Letter to My Fellow Workers.

The Poor Law Commission has necessarily occupied much of my time, and bids fair to continue to do so. It is naturally very interesting. We have visited Lancashire, Yorkshire, the Midlands, South Wales, the Eastern Counties, the Western Counties, and Scotland. My colleagues went also to the neighbourhood of Shrewsbury and to Northumberland; but I could not go. Next year we purpose visiting Ireland. The time has not arrived for making any remarks on the vast field which has opened before us; it is deeply interesting, partly by the great and important questions it suggests, partly by the large number of individuals of whose life-work we get some idea. These latter have often and often recalled to me Miss Alexander’s beautiful legend of the Hidden Servants; and, as I have got a glimpse of the righteous manufacturer, the devoted leader of the Friendly Society, the generous founder of some out-of-sight charity, the faithful nurse, the energetic matron or teacher, the self-sacrificing wise guardian, the humble and gentle pauper, I have heard echo in my ear the thankful words: “How many Thy hidden servants are.”

Of course there is the other side; and the problem appears to me the more puzzling, the more the solution of it depends, not on machinery which Commissions may recommend and Parliaments set up, but on the number of faithful men and women whom England can secure and inspire as faithful servants in their manifold duties.

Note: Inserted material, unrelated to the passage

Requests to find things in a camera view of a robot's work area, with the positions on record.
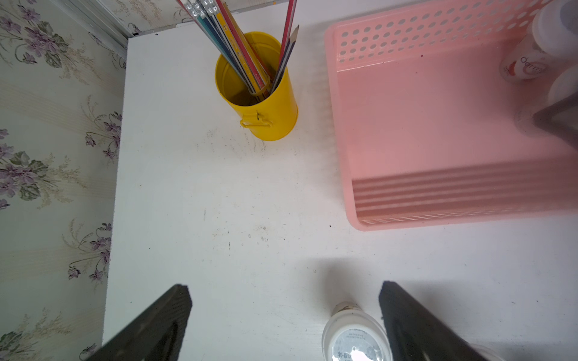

We have placed on one such bit of land, given to the National Trust in memory of my mother, a stone seat designed by Mr. Hoole. Near it her eldest great grandchild has planted an oak; we hope he will remember it in years to come, and connect the future with the past, where it had its root. The seat bears words from Lowell’s Commemoration Ode, from the passage:—

“Blow, trumpets, all your exultations blow,

For never shall their aureoled presence lack;

I see them muster in a gleaming row,

With ever-youthful brows that nobler show.